## [ACTIVITY]
The lines to return begin at the one containing "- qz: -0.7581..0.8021" and end at the final line of the material; output them exactly and only them.

## [INPUT DATA]
↓↓↓

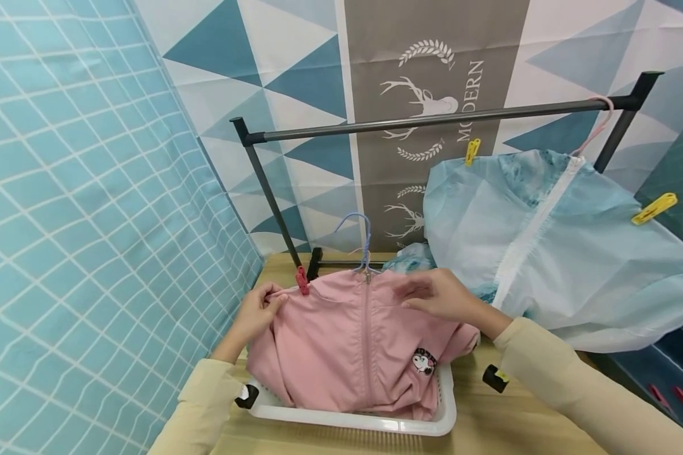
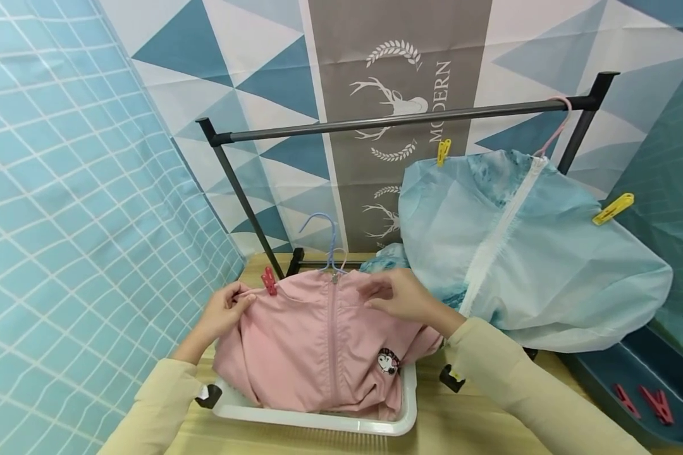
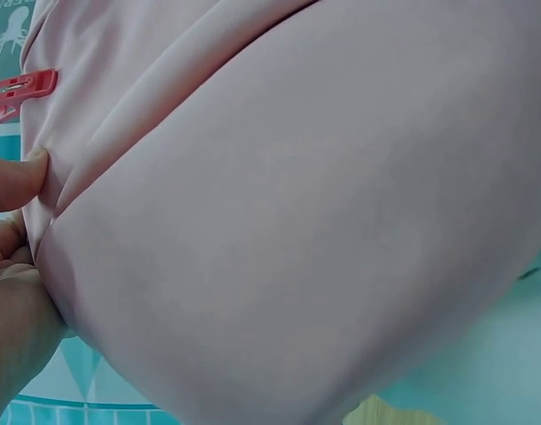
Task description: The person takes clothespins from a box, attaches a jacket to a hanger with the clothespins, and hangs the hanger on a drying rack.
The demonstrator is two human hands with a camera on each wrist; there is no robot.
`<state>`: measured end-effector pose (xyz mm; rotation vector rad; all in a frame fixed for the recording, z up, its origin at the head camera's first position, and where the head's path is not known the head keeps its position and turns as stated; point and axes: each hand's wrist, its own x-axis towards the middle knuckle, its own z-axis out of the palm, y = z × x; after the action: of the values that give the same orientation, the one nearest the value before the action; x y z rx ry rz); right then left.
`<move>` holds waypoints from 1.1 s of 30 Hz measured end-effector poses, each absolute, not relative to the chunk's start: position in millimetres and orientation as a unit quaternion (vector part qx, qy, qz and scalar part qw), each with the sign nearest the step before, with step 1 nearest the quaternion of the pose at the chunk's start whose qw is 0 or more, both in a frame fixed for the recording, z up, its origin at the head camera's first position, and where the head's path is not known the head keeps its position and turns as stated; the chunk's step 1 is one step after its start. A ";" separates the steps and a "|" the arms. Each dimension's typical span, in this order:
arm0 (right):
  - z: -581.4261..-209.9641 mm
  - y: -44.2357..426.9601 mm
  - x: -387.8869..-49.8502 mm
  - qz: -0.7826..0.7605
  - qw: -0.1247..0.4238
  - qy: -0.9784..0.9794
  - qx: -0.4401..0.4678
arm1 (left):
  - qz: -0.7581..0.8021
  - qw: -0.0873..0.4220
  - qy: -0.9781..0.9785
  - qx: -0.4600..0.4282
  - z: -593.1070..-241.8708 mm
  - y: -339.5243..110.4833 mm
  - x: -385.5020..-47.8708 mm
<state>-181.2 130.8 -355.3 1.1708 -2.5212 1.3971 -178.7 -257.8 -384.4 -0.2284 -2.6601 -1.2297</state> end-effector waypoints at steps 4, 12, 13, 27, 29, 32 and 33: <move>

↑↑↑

## [TASK OUTPUT]
  - qz: -0.7581..0.8021
  - qw: -0.0873..0.4220
  - qy: -0.9781..0.9785
  - qx: -0.4600..0.4282
  - z: -593.1070..-241.8708 mm
  - y: -339.5243..110.4833 mm
  - x: -385.5020..-47.8708 mm
<state>-181.2 130.8 -355.3 1.1708 -2.5212 1.3971 -178.7 -257.8 -384.4 -0.2284 -2.6601 -1.2297</state> end-effector waypoints at steps 4, 12, 13, 27, 29, 32 and 33: <move>

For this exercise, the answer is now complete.